Мария Куликова - Пистоль Довбуша
Маричка тоже видит такое зрелище впервые. Она от восхищения не может устоять на месте. Но подпрыгивать тут опасно, и она только хлопает в ладоши.
— Ойо-ей! — одновременно вскрикнули дети.
На том месте, где шел поезд, неожиданно, будто из-под земли, вырвалось багровое клубящееся пламя и взметнулся вверх черный дым. Многоголосое эхо несколько минут бродило между горами, ударяясь о скалы. От этого взрыв казался еще страшнее. Дети стояли в оцепенении. Когда все затихло, Мишка чуть слышно сказал:
— Ты не бойся, Маричка. Это далеко.
— А я и не боюсь, — прошептала она.
«Это, наверно, партизаны…» — напряженно думал пастушок. Какую ж это силу надо иметь, чтоб вот так, с одного маха, целый поезд подорвать? Наверно, богатырскую.
— Слышь, Маричка, вот свалиться мне сейчас в пропасть, это партизаны фашистов бабахнули. Хортики везли, может, пушки, может, бомбы… Везли туда, на русских. А партизаны их — хлоп!
— Так им и надо! Так им и надо! — Маричка все ж ухитрилась немножко попрыгать на выступе скалы.

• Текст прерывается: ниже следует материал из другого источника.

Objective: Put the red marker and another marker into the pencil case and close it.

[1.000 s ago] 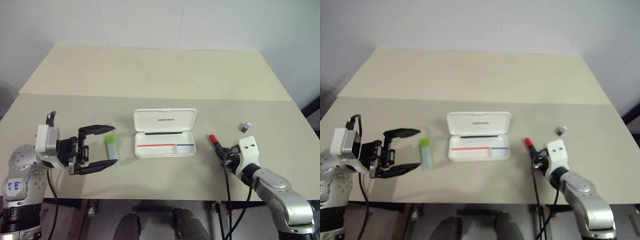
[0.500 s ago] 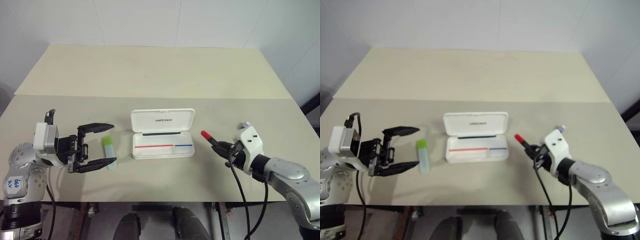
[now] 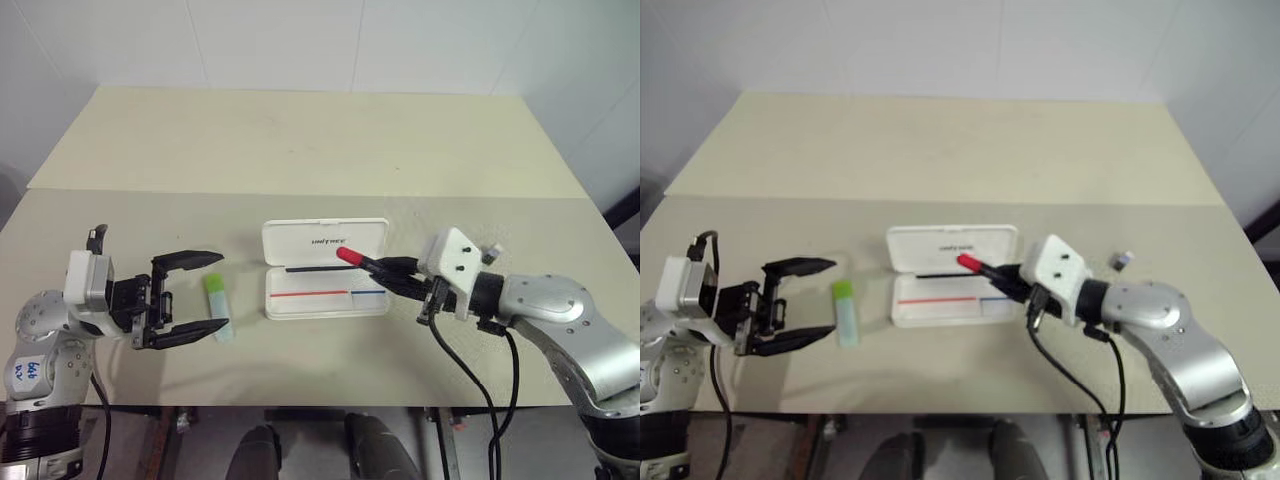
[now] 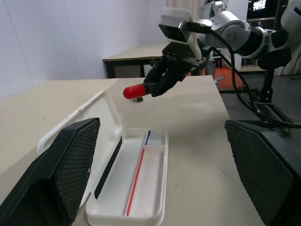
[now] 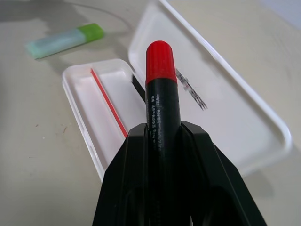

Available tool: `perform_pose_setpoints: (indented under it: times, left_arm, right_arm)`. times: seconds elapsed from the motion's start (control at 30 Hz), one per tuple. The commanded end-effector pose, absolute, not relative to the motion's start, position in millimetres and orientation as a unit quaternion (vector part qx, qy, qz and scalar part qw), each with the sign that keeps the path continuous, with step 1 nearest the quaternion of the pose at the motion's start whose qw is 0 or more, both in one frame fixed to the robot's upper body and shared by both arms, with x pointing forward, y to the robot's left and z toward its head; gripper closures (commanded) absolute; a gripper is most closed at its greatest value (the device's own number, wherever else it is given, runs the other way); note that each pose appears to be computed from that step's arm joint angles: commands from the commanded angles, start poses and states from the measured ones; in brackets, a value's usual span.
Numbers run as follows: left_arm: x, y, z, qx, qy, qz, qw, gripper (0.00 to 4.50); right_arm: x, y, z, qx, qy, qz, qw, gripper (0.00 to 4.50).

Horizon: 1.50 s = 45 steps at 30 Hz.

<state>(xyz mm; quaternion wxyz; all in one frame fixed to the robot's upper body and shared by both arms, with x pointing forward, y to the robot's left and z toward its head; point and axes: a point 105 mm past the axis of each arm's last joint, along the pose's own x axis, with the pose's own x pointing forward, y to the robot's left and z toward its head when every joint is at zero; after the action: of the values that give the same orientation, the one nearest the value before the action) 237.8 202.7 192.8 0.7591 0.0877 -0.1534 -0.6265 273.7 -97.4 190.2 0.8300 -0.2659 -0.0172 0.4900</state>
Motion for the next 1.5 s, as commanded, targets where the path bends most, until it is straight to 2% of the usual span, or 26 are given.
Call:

Взволнованные, они молча возвращались обратно. Каждый думал о происшедшем. Вот бы встретить Мишке партизан! Может, они и его взяли б с собою? Возможно, они накажут и проклятущего Ягнуса? И всех фашистов прогонят с Карпат? Надо скорее найти волшебный пистоль! Надо помочь партизанам!
Маричка забыла попросить Мишку показать ей гнездо дятла. Зато она вспомнила про уговор.
— Так не забудь, Мишко! Приходи к дубу!
Где ты, волшебный пистоль?
В горах темнеет быстро. Мишка принес ведро воды из потока, наспех поужинал. Потом, предупредив маму, что ляжет спать на сене, выбежал со двора.
Вокруг уже стояла густая тьма. Тяжелые, влажные тучи опустились ниже, словно хотели отдохнуть немножко на широких, могучих плечах Карпат. Где-то далеко тихо ворчал гром. Изредка горы озаряли сполохи.
Мишка, часто дыша, остановился под дубом. Он не сразу заметил Маричку.
— То ты, Мишко? — неожиданно прошептала она.
Не сговариваясь, они взялись за руки, чтоб в темноте не потерять друг друга.
— Пойдем в ту сторону, где гора Стой. Я там не искал еще…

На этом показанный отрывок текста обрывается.